Saved data entries:
__________________________________________________
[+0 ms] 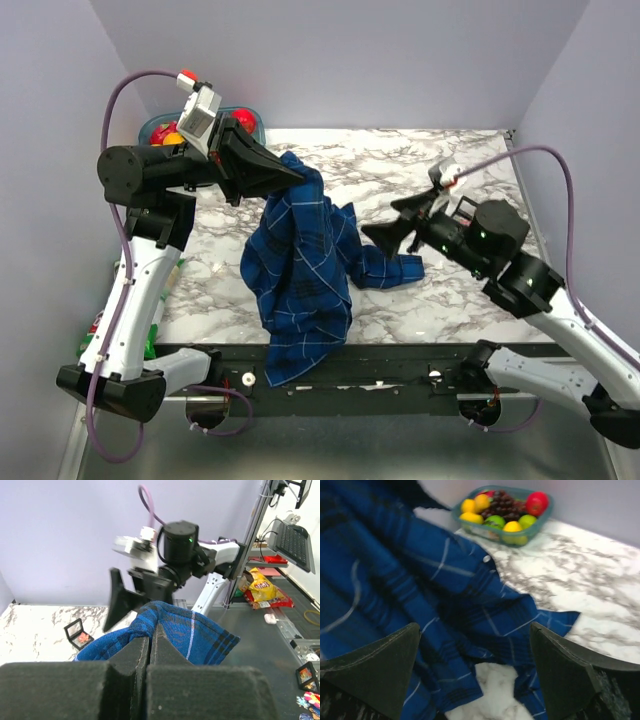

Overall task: Pin the brooch onto the clothing
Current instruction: Adjust the crumpled clothing at the center of the board.

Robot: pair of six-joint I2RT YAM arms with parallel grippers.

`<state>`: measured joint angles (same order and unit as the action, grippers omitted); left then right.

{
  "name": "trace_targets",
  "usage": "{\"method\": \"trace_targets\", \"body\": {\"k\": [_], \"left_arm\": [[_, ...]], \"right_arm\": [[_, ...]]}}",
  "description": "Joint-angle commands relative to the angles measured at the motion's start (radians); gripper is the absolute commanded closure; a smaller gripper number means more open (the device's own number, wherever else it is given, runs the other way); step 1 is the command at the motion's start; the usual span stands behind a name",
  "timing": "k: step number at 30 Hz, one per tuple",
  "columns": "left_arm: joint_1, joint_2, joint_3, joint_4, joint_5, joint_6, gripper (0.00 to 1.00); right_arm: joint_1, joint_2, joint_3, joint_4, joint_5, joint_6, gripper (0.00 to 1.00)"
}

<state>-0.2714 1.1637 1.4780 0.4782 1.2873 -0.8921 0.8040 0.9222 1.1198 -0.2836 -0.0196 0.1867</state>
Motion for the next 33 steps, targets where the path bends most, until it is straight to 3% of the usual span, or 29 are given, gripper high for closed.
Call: {"method": "trace_targets", "body": {"k": [1, 7, 14, 26, 29, 30, 32, 33], "left_arm": [[0.009, 0.011, 0.024, 0.080, -0.005, -0.037, 1.00], [0.011, 0.034, 0.045, 0.123, 0.024, -0.090, 1.00], [0.017, 0.045, 0.039, 0.106, 0.035, -0.077, 1.00], [0.018, 0.079, 0.058, 0.114, 0.040, -0.090, 1.00], [0.026, 0.080, 0.051, 0.112, 0.037, -0.082, 1.00], [0.032, 0.080, 0.053, 0.114, 0.033, -0.080, 1.00], [0.063, 0.083, 0.059, 0.112, 0.029, -0.077, 1.00], [0.075, 0.086, 0.071, 0.112, 0.023, -0.076, 1.00]], "right_arm": [[0.003, -0.074, -0.188, 0.159, -0.256, 0.065, 0.05], [0.004, -0.025, -0.245, 0.182, -0.393, 0.063, 0.11], [0.023, -0.045, -0.356, 0.356, -0.537, 0.128, 0.11], [0.093, 0.006, -0.377, 0.414, -0.569, 0.143, 0.12], [0.098, 0.030, -0.359, 0.420, -0.576, 0.151, 0.38], [0.098, 0.033, -0.345, 0.400, -0.574, 0.152, 0.52], [0.098, 0.023, -0.327, 0.358, -0.534, 0.134, 0.66], [0.098, 0.014, -0.316, 0.297, -0.505, 0.125, 0.80]]}}
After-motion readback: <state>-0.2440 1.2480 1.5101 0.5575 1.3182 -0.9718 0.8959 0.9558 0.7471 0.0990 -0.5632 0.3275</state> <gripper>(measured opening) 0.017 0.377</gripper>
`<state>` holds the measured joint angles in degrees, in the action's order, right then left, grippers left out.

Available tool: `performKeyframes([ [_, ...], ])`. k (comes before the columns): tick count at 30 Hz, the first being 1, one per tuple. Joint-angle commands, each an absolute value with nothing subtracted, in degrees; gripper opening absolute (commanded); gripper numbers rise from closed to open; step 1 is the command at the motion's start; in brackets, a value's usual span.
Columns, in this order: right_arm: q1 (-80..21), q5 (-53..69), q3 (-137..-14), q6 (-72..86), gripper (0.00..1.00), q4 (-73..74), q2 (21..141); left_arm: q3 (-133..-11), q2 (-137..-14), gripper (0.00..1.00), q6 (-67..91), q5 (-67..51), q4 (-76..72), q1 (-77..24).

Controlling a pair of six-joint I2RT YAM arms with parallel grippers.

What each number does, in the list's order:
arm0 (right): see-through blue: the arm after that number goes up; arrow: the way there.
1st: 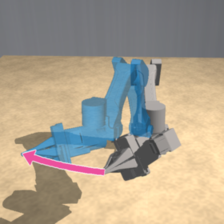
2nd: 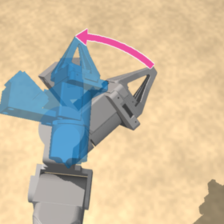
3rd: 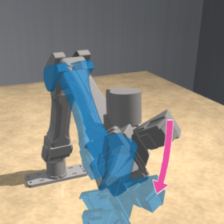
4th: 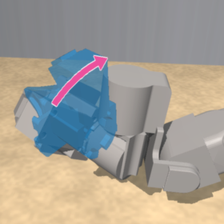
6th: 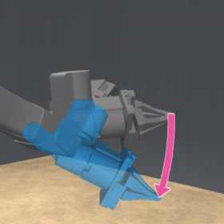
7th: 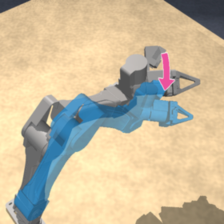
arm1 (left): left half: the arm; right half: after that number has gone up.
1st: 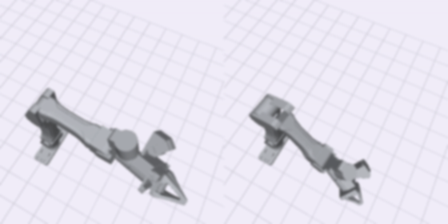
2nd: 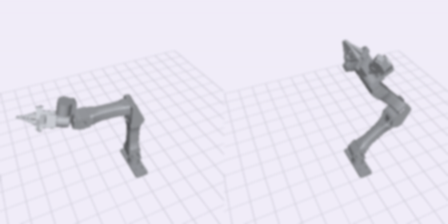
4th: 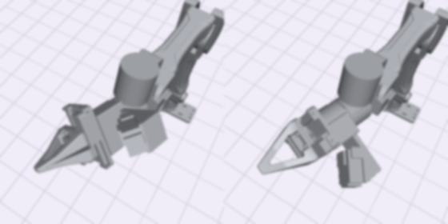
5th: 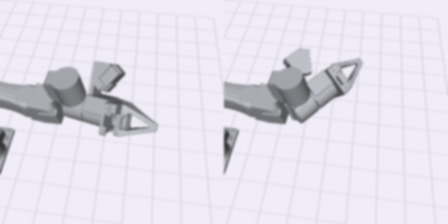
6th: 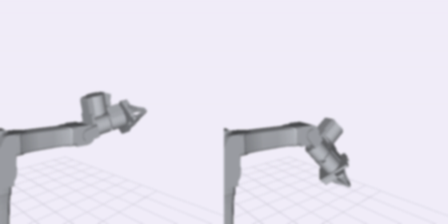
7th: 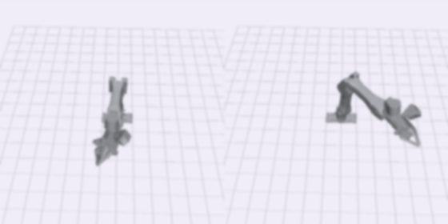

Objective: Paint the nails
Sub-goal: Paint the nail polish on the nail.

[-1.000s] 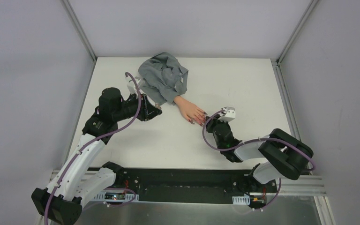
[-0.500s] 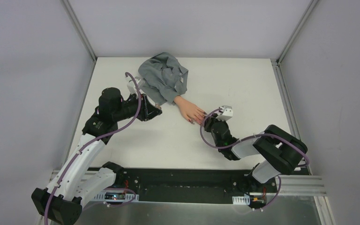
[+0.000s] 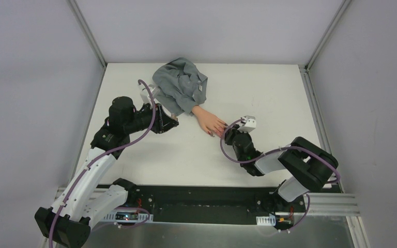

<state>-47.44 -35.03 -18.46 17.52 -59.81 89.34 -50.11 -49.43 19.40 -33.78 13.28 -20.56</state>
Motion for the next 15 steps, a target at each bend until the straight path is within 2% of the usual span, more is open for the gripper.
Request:
performKeyframes([
  [1,-47.26,-34.52,-19.99,18.17,0.00,-62.72,89.68,-51.50,-48.60,0.00,18.54,-33.48,12.26,-20.39],
  [15,-47.26,-34.88,-19.61,18.55,0.00,-62.78,90.53,-51.50,-48.59,0.00,18.59,-33.37,12.30,-20.40],
])
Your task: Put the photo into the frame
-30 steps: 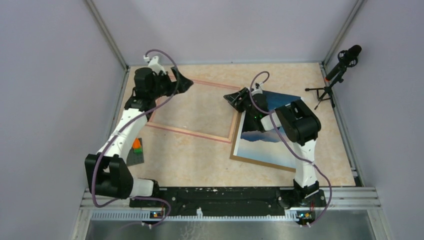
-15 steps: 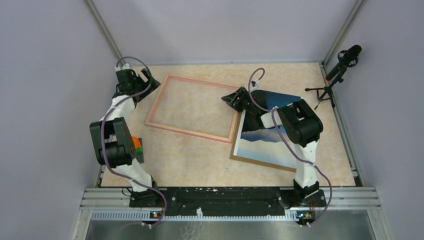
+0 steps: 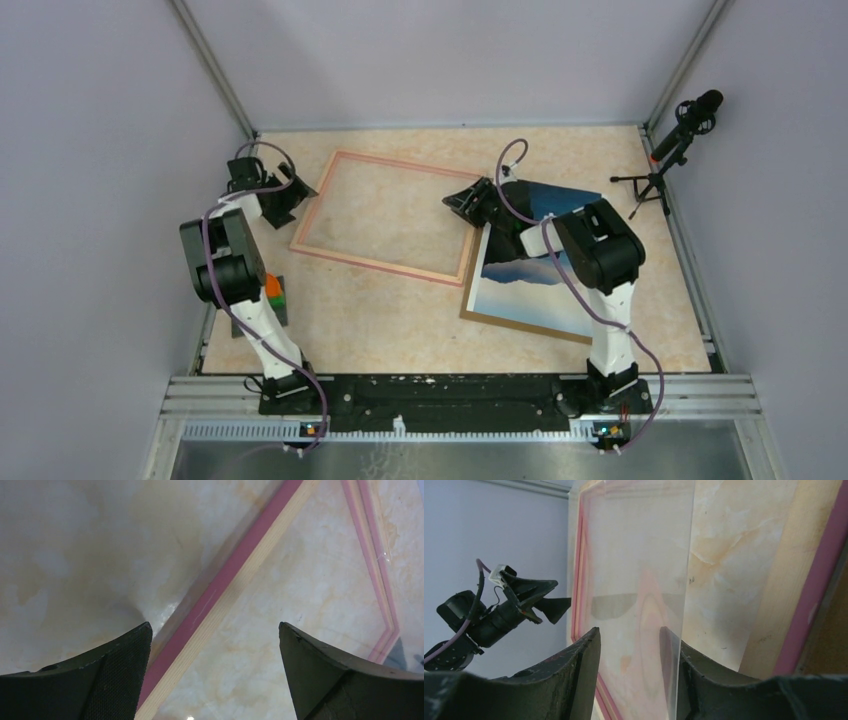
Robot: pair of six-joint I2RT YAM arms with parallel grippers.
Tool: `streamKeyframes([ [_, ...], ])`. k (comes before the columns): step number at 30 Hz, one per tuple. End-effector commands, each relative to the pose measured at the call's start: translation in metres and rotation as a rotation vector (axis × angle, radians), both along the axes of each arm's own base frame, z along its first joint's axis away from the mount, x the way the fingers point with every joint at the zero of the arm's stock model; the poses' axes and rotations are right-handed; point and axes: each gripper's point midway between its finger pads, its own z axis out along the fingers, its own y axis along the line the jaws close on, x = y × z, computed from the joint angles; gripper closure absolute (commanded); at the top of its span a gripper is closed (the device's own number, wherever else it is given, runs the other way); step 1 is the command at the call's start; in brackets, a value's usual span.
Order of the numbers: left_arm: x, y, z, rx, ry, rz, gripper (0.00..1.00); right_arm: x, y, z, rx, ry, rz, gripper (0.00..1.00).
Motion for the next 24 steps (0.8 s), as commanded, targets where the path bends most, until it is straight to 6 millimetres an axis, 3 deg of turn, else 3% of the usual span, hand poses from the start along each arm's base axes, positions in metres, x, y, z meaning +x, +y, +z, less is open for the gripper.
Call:
streamKeyframes([
  [1,-0.011,-0.008,-0.01,-0.185,0.017,0.004,0.01,-0.006,0.008,0.016,0.01,-0.033,0.006,0.53],
  [6,-0.035,-0.031,-0.023,-0.317,0.047,-0.021,0.01,-0.01,0.017,0.019,0.02,-0.028,0.027,0.51],
  [12,-0.054,-0.046,-0.016,-0.404,0.036,0.004,0.01,-0.023,0.026,0.026,0.059,-0.032,0.047,0.53],
  [18,-0.06,-0.045,-0.021,-0.399,0.039,0.036,0.01,-0.022,0.027,0.039,0.053,-0.071,0.056,0.76],
  [19,-0.058,-0.044,-0.021,-0.404,0.028,0.039,0.01,-0.021,0.026,0.044,0.044,-0.086,0.059,0.78],
  [22,-0.057,-0.047,-0.02,-0.426,0.022,0.033,0.01,-0.019,0.025,0.063,0.039,-0.137,0.071,0.98],
  [24,-0.056,-0.046,-0.018,-0.423,0.013,0.031,0.01,-0.018,0.025,0.078,0.064,-0.155,0.089,1.0],
])
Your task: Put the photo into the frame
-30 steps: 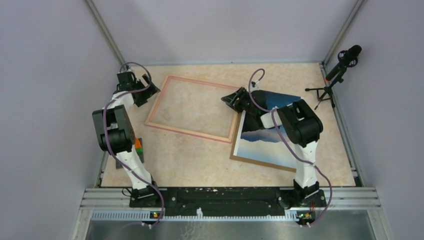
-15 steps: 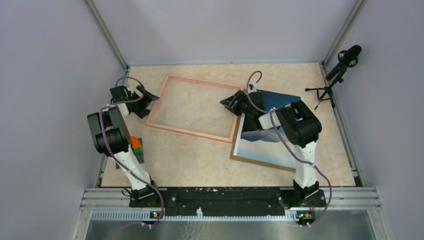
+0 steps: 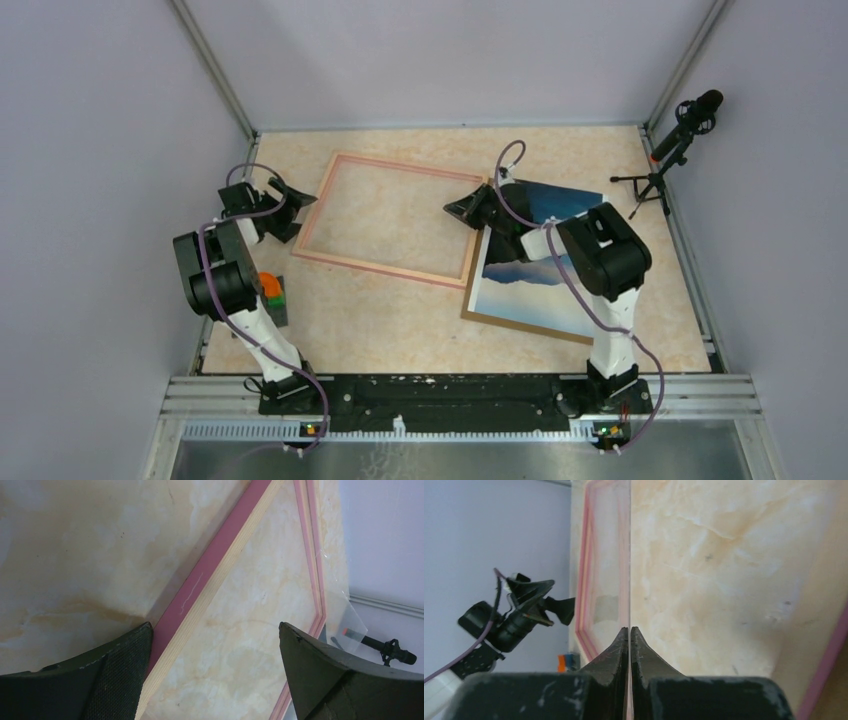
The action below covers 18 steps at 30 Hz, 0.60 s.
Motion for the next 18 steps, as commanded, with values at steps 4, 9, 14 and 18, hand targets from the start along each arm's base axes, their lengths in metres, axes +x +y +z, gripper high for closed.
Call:
streamKeyframes([
  [4,-0.022,-0.029,-0.01,-0.113,0.082,-0.049,0.01,0.006,0.023,0.108,0.207,-0.168,0.114,1.0],
  [9,-0.022,-0.029,-0.007,-0.111,0.071,-0.05,0.01,0.012,0.03,0.106,0.285,-0.096,0.129,1.0],
  [14,-0.022,-0.028,-0.008,-0.111,0.073,-0.048,0.01,0.019,0.023,0.103,0.398,-0.04,0.111,1.0],
  [18,-0.021,-0.026,-0.007,-0.104,0.07,-0.043,0.01,0.023,0.02,0.103,0.427,-0.026,0.106,1.0],
])
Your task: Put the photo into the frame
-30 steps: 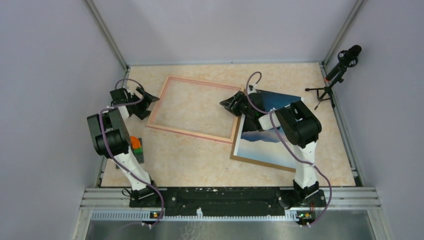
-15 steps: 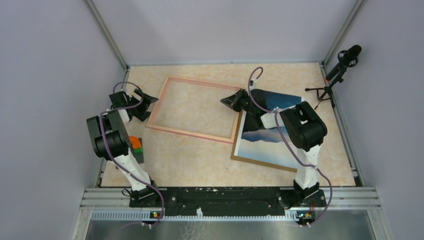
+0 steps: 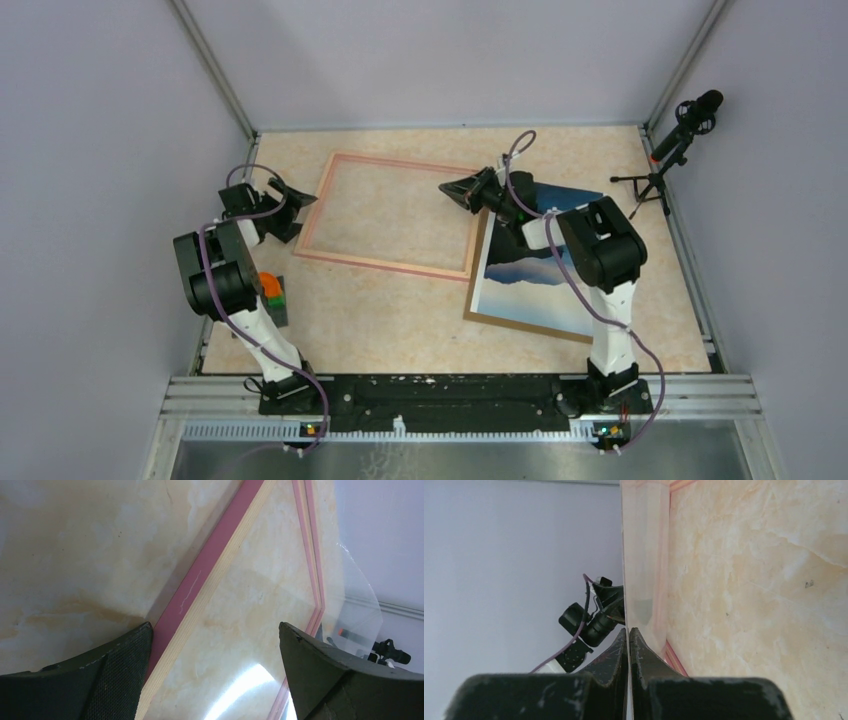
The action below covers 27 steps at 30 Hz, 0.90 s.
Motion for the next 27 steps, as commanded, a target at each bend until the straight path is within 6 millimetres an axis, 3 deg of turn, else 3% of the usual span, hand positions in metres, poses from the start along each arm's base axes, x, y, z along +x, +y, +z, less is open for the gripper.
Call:
streamKeyframes([
  [1,-0.022,-0.026,-0.008,-0.088,0.08,-0.053,0.01,0.007,0.003,0.029,0.111,-0.043,0.015,1.0],
  [8,-0.021,-0.025,-0.008,-0.089,0.078,-0.052,0.01,0.013,-0.016,0.025,0.151,-0.016,-0.008,1.0],
  [14,-0.022,-0.027,-0.007,-0.089,0.072,-0.056,0.01,0.011,-0.012,0.019,0.187,0.016,0.004,1.0],
  [27,-0.022,-0.026,-0.006,-0.085,0.072,-0.056,0.01,0.02,-0.026,0.022,0.205,0.017,-0.023,1.0],
])
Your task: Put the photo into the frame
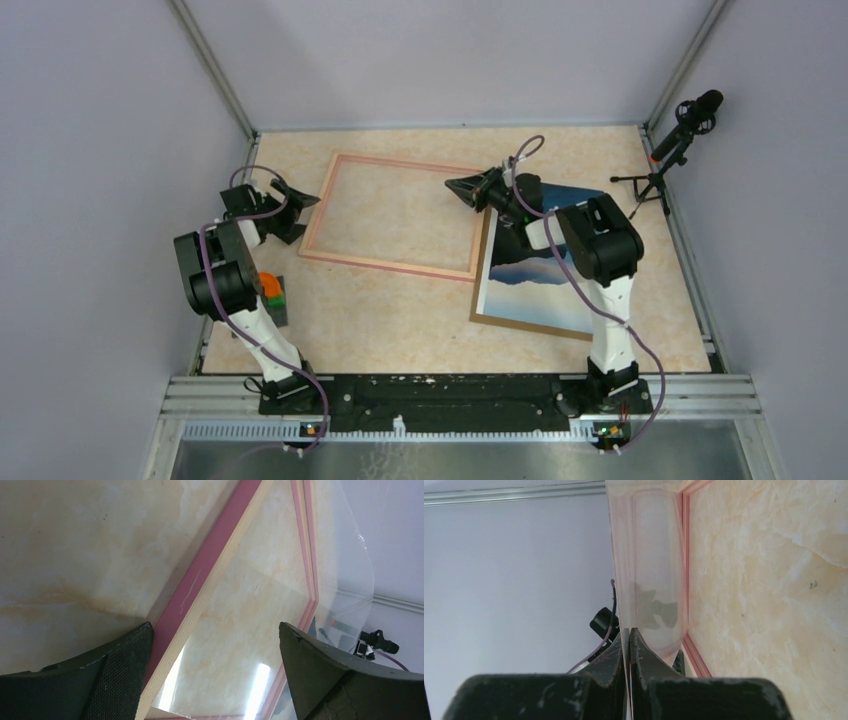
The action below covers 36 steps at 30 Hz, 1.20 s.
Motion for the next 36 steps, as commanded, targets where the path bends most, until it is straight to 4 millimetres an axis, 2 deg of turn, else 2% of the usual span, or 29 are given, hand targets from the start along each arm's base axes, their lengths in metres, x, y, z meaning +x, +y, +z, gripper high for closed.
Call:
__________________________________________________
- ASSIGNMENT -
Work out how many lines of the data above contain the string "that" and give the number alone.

- SOLUTION FOR THIS TASK -
2